Within the context of the Holobalance system, the capacity of the scoring module obviously enables correct exercise assessment in a rehabilitation program, as a physician can monitor the performance and progress of a patient and adopt the program accordingly. This assessment has a 2-fold advantage. First, the physiotherapist managing the patient is properly informed about the performance of the patient; thus, the next rehabilitation phases are designed based on objective information, which avoids the bias of self-reported results. Second, the virtual coach interaction with the patient is based on accurate scores, which facilitates realistic interaction with the system. More specifically, the exercise progression module is based on the scores produced by the scoring module to correctly assess whether a patient should progress to the next level of an exercise. As discussed earlier, each exercise is administered at different levels in terms of difficulty, speed, and repetitions. Hence, the high accuracy of the scoring module enables the proper function of the exercise progression module. Additionally, the scoring module can be used for “red flagging” patients with very low performance and adherence early, thus allowing the physiotherapist to alter the rehabilitation approach. These aspects have a direct impact on the safe and effective execution of rehabilitation programs in home environments.

It is also important to stress that compared with other scoring models (eg, [41] and [42]), the output of the proposed model assesses not the recognition of the performed exercise but the quality of the performance of the exercise, a crucial aspect in the assessment of a rehabilitation program. By providing a high-accuracy exercise assessment model, as the one presented, virtual coaching systems can be equipped with the capacity to interact with patients using personalized context, thus enriching user experience.

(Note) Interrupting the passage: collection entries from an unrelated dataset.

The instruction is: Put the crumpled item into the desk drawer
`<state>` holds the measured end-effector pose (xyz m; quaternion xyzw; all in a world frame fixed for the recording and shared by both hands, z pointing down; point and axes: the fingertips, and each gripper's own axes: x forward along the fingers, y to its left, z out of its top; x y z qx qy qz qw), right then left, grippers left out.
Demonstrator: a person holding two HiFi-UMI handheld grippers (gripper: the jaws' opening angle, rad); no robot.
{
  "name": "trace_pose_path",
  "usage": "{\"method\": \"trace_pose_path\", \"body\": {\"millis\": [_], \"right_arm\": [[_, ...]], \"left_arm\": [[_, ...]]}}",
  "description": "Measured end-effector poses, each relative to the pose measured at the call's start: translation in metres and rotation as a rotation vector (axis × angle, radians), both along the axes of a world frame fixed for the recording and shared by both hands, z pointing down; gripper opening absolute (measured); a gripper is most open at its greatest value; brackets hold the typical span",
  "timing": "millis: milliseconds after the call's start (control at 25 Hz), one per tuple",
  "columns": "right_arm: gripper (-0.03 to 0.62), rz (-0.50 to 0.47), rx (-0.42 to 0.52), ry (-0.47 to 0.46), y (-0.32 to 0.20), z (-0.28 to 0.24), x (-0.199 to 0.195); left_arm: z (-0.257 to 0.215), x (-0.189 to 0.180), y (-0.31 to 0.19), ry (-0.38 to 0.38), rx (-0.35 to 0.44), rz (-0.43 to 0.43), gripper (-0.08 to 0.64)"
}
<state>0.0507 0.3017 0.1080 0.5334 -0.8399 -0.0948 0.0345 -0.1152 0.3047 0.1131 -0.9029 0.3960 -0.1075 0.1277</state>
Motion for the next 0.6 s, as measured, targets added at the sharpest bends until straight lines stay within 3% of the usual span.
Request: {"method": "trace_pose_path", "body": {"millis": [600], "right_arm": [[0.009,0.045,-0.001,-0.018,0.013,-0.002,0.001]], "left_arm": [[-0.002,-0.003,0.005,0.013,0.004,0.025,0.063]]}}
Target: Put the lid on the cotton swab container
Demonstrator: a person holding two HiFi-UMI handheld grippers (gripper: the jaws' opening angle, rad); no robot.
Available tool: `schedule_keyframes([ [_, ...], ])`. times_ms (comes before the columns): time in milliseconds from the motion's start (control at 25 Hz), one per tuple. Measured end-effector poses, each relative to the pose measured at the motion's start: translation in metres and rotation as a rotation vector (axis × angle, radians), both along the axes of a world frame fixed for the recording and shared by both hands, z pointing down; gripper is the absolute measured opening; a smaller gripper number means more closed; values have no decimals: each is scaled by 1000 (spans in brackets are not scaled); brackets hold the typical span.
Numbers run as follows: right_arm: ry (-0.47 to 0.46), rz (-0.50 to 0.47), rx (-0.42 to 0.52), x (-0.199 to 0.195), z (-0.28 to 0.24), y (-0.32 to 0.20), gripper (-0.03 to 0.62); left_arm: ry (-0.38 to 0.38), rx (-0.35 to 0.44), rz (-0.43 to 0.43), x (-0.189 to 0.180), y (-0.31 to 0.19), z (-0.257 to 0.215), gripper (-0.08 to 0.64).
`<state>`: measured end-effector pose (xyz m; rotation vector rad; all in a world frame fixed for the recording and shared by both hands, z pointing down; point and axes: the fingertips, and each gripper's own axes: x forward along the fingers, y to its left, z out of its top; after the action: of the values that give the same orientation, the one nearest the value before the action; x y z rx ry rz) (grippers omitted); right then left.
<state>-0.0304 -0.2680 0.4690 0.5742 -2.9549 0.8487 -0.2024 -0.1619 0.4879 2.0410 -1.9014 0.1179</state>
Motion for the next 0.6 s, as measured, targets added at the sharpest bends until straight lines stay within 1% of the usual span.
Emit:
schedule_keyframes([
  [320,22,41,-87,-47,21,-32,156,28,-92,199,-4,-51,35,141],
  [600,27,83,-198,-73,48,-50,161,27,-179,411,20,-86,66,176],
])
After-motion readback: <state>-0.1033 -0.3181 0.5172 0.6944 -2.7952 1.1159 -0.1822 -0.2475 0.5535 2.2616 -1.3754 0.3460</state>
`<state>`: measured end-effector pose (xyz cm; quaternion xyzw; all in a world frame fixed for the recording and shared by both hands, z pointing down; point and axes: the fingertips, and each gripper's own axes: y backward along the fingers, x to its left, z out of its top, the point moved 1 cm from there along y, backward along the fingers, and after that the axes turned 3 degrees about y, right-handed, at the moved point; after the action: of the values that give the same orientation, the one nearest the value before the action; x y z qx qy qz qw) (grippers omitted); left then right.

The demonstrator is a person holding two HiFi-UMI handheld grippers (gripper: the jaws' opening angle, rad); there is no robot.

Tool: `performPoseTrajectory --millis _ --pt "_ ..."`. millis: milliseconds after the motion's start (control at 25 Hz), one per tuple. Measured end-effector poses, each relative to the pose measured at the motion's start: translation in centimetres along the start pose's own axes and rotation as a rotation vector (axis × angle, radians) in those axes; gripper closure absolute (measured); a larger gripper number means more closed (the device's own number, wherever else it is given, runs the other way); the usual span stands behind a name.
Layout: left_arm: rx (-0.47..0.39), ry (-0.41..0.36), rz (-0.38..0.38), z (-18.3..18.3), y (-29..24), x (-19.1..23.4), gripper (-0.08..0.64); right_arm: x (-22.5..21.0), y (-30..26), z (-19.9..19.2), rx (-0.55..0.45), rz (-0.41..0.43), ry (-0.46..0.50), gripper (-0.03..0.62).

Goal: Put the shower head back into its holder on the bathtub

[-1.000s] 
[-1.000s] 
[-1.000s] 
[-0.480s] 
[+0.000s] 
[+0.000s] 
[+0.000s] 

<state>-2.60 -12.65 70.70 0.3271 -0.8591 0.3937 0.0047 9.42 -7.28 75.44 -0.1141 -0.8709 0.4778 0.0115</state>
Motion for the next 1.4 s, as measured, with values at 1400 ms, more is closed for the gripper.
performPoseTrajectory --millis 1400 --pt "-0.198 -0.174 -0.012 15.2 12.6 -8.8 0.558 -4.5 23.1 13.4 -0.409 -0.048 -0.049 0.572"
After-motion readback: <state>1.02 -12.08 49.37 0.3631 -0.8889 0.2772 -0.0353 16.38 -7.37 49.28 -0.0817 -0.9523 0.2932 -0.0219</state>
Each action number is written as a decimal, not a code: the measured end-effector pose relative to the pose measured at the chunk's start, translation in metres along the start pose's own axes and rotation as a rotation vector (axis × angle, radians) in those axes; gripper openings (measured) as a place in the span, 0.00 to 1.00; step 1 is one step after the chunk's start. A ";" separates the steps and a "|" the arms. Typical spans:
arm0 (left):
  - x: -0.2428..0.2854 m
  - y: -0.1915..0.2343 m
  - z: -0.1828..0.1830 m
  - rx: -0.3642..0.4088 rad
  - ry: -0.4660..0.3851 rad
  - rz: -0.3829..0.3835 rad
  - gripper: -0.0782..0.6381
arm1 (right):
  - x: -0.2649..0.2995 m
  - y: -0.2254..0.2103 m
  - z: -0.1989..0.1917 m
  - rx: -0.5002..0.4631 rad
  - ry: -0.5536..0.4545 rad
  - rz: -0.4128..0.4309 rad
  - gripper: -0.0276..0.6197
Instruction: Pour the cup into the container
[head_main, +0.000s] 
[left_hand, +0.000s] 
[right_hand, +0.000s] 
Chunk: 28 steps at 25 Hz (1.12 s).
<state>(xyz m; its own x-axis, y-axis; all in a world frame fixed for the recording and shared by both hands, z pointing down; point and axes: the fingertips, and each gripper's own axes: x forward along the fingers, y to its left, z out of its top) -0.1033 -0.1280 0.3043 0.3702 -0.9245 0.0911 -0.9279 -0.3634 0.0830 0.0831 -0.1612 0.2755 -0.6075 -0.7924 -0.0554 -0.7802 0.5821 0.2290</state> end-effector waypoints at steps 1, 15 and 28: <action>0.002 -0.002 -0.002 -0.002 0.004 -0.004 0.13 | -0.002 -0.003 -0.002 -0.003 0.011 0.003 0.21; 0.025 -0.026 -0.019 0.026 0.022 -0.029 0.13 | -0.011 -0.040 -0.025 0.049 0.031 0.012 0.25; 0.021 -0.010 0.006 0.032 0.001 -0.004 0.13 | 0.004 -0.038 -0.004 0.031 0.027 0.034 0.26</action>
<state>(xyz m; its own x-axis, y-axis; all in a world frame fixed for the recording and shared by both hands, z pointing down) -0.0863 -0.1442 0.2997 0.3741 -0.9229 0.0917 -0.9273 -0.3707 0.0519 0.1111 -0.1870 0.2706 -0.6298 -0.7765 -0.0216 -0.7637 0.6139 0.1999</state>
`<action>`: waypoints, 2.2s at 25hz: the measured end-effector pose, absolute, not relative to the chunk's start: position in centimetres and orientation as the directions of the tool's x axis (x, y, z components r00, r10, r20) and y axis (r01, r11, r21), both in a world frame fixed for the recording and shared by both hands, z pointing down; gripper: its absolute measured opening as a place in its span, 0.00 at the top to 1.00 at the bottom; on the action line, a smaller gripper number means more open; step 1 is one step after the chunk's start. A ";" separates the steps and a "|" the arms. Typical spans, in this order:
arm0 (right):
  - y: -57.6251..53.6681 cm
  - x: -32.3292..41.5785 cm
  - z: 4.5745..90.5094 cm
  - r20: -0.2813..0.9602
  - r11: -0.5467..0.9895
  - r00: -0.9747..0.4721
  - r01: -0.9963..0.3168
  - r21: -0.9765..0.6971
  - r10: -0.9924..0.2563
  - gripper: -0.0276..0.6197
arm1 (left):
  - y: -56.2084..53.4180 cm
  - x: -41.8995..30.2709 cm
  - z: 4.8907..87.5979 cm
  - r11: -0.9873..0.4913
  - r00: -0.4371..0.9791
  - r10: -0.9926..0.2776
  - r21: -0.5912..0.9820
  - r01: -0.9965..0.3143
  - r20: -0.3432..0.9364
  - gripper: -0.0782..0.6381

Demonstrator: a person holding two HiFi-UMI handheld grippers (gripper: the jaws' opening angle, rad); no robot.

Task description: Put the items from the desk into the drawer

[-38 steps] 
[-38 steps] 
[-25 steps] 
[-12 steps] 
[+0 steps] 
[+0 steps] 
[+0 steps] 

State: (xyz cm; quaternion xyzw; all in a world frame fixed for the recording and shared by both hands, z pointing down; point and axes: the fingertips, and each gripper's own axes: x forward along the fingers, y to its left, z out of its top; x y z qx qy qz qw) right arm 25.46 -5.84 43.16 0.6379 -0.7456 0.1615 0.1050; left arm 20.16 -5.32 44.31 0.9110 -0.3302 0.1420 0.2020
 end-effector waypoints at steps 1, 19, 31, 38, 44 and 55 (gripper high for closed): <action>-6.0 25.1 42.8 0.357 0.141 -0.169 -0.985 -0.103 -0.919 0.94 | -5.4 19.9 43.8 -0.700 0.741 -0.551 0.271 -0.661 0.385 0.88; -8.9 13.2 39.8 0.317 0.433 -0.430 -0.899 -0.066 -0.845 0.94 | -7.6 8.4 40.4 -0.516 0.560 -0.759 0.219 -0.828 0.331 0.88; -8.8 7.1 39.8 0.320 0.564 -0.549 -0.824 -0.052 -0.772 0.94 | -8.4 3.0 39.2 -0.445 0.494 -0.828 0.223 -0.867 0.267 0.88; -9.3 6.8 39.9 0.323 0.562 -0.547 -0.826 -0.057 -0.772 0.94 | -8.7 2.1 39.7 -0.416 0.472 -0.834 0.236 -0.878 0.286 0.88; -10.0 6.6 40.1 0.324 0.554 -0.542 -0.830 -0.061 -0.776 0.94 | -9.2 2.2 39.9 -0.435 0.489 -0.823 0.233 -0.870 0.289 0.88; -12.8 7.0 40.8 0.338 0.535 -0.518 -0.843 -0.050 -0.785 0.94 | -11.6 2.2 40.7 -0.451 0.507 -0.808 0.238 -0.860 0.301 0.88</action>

Besides the value of a reliable scoring module within a persuasive coaching system like Holobalance, this module can be used independently as a separate module in clinical practice. One of the most important uses is objective baseline assessment of a patient, as it can support clinicians in objectively evaluating the baseline of a patient when performing an exercise during the first clinic visit. Additionally, the analysis for building the scoring module, especially the feature statistics analysis, can contribute to the design of new balance rehabilitation exercises targeting mainly the metrics that appear to have an important contribution to the score of an exercise, while eliminating aspects and kinematics related to metrics of low importance to the model. Furthermore, the scoring module can support patients who require long-term monitoring, especially those with degenerative neurological conditions, such as ataxia or dementia, which require long-term rehabilitation and monitoring for maintenance purposes. Moreover, a reliable scoring and assessment module can facilitate the education of novice physiotherapists and physicians, enabling them to better understand the needs of different clinical populations. Finally, within the research context, the sensor-based information from this model could be used as a biomarker to monitor populations of interest over the long term (such as older adults or patients with cognitive impairments) for the early prediction of the risk of falls and early prediction of cognitive decline.

Limitations

Regarding the limitations of the proposed model, a major drawback is that the model requires knowledge of the type of exercise to assess the score for the exercise. In other words, the proposed scoring model does not have the capacity to recognize the exercise, limiting its usage to only rehabilitation programs with predefined exercise sets. Additionally, the size of the collected data set did not allow us to test deep learning models, which might show higher classification accuracies.

Future Directions

Regarding the future directions related to the scoring model, we anticipate to incorporate motion recognition algorithms, enabling the module to infer which exercise is performed. This will allow the module to support free-program exercise sessions. Finally, deploying the module to more sites will allow us to extend the exercise data set, which will provide wider validation to the proposed solution and help in the use of deep learning models, if the volume of data is adequate.